What the exercise asks:
Extract every line below, verbatim.
------
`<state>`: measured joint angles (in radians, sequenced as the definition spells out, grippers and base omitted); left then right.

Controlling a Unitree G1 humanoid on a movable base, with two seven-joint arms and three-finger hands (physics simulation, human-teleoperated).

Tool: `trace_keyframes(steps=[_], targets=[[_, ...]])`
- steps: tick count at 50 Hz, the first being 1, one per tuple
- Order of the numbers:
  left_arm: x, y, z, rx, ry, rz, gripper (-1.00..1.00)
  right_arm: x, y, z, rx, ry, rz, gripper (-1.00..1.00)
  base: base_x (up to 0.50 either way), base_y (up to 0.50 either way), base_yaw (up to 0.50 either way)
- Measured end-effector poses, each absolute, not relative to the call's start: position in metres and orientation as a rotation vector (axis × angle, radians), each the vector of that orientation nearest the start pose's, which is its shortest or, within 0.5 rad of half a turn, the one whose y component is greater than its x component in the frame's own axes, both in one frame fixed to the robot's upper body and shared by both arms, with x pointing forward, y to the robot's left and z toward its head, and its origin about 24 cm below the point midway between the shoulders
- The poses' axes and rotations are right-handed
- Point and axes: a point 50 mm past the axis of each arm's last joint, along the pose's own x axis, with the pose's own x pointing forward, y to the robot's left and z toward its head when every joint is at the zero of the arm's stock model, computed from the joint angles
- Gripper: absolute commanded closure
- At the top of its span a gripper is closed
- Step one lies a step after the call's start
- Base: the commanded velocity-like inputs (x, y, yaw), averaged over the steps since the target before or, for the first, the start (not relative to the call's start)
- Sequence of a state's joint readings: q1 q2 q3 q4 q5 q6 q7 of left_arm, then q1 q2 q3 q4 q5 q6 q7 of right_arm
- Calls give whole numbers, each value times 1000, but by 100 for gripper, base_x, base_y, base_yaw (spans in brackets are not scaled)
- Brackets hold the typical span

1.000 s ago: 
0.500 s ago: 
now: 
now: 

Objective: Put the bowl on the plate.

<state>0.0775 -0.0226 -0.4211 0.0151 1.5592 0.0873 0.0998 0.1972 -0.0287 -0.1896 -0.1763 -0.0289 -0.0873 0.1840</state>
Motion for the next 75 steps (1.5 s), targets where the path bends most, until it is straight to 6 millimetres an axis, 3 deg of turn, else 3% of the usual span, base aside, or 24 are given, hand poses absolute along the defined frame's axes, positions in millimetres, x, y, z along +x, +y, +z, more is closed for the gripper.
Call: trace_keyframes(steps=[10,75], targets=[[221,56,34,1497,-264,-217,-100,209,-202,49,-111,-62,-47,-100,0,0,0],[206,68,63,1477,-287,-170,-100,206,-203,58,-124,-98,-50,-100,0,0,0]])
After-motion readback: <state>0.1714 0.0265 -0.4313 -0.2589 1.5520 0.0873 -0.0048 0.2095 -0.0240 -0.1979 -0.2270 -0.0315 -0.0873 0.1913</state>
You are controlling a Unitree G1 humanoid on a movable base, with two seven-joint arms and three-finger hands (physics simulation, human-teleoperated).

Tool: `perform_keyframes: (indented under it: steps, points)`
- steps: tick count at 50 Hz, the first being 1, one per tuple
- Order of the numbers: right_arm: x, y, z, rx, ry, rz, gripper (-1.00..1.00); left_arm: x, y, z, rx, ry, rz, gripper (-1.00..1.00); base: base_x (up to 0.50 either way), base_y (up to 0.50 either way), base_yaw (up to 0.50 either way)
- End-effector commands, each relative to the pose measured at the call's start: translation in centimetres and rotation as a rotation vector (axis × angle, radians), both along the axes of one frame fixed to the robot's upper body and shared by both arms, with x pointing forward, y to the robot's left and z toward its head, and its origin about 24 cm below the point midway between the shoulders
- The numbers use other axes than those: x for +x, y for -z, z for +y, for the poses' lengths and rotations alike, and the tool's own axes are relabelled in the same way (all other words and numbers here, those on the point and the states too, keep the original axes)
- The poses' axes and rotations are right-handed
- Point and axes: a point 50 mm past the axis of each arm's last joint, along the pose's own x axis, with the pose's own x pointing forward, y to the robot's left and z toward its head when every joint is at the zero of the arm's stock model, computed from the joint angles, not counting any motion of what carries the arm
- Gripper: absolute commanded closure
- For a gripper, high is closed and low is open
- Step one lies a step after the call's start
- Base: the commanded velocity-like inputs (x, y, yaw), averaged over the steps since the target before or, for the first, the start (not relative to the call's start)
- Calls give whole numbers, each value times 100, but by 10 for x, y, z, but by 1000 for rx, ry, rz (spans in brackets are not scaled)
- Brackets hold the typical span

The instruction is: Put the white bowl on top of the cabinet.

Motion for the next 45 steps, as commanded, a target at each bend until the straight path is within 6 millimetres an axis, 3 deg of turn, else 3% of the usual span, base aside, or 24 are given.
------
Solution for this exercise:
`<state>`: measured joint angles (in radians, sequenced as the definition spells out, grippers and base omitted); left then right.

Controlling a Unitree G1 humanoid on a movable base, with two seven-joint arms and three-finger hands (physics simulation, human-teleoperated).

Tool: `trace_keyframes(steps=[_], targets=[[_, ...]])`
- steps: tick count at 50 Hz, the first being 1, one per tuple
- Order of the numbers:
  left_arm: x, y, z, rx, ry, rz, gripper (-1.00..1.00)
  right_arm: x, y, z, rx, ry, rz, gripper (-1.00..1.00)
  base: base_x (up to 0.50 either way), base_y (up to 0.50 either way), base_yaw (up to 0.50 either way)
- Measured end-effector poses, each absolute, not relative to the call's start: position in metres and orientation as a rotation vector (axis × angle, radians), each the vector of that orientation nearest the start pose's, which is its shortest or, within 0.5 rad of half a turn, the one whose y component is greater than its x component in the frame's own axes, both in one frame fixed to the robot's upper body and shared by both arms, with x pointing forward, y to the robot's left and z toward its head, and its origin about 24 cm below the point midway between the shoulders
- The poses' axes and rotations are right-handed
- Point and axes: a point 50 mm past the axis of each arm's last joint, along the pose's own x axis, with the pose's own x pointing forward, y to the robot's left and z toward its head when every joint is at the zero of the arm's stock model, computed from the joint angles
- Gripper: absolute commanded closure
- At the top of its span a gripper is closed
- Step one lies a step after the call's start
- Base: the commanded velocity-like inputs (x, y, yaw), averaged over the steps since the target before or, for the first, the start (not relative to the call's start)
- Sequence of a state's joint readings: q1 q2 q3 q4 q5 q6 q7 of left_arm, then q1 q2 q3 q4 q5 q6 q7 of right_arm
- Calls give whole numbers, each value times 1000, but by 100 for gripper, base_x, base_y, base_yaw (spans in brackets are not scaled)
- Brackets hold the typical span

1.000 s ago: 
0.500 s ago: 
now: 
now: 

Objective: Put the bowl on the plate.

<state>0.0775 -0.0226 -0.4211 0.0151 1.5592 0.0873 0.0998 0.1972 -0.0287 -0.1896 -0.1763 -0.0289 -0.0873 0.1840</state>
Motion for the next 75 steps (1.5 s), targets where the path bends most, until it is straight to 6 millimetres an axis, 3 deg of turn, else 3% of the usual span, base aside, or 24 are given, hand poses absolute along the defined frame's axes, positions in millimetres, x, y, z along +x, +y, +z, more is closed for the gripper.
Call: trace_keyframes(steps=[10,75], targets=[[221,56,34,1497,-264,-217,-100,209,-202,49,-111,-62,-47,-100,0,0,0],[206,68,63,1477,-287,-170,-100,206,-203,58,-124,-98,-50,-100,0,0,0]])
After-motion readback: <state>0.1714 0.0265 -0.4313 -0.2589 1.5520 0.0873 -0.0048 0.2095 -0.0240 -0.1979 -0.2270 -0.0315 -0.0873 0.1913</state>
You are controlling a Unitree G1 humanoid on a movable base, with two seven-joint arms and three-finger hands (physics simulation, human-teleoperated).

Tool: `perform_keyframes: (indented under it: steps, points)`
- steps: tick count at 50 Hz, the first being 1, one per tuple
- Order of the numbers: right_arm: x, y, z, rx, ry, rz, gripper (-1.00..1.00); left_arm: x, y, z, rx, ry, rz, gripper (-1.00..1.00); base: base_x (up to 0.50 either way), base_y (up to 0.50 either way), base_yaw (up to 0.50 either way)
- End-effector commands, each relative to the pose measured at the call's start: translation in centimetres and rotation as a rotation vector (axis × angle, radians), both along the axes of one frame fixed to the robot's upper body and shared by both arms, with x pointing forward, y to the robot's left and z toward its head, and its origin about 24 cm below the point midway between the shoulders
- The numbers use other axes than those: x for +x, y for -z, z for +y, for the poses' lengths and rotations alike, and the tool's own axes are relabelled in the same way (all other words and numbers here, those on the point and the states too, keep the original axes)
- The poses' axes and rotations are right-handed
- Point and axes: a point 50 mm past the axis of each arm's last joint, along the pose's own x axis, with the pose's own x pointing forward, y to the robot's left and z toward its head when every joint is at the zero of the arm's stock model, computed from the joint angles, not counting any motion of what carries the arm
- Gripper: absolute commanded closure
- For a gripper, high is closed and low is open
- Step one lies a step after the call's start
- Base: the commanded velocity-like inputs (x, y, yaw), averaged over the steps since the target before or, for the first, the start (not relative to the call's start)
- Calls give whole numbers, each value times 100, but by 10 for x, y, z, but by 1000 for rx, ry, rz (spans in brackets are not scaled)
- Brackets hold the typical span

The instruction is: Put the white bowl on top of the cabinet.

Motion for the next 45 steps, as commanded, a target at each bend until the straight path is within 6 millimetres an axis, 3 deg of turn, else 3% of the usual span, base aside, or 24 are given.

No part of the exercise is left unanswered.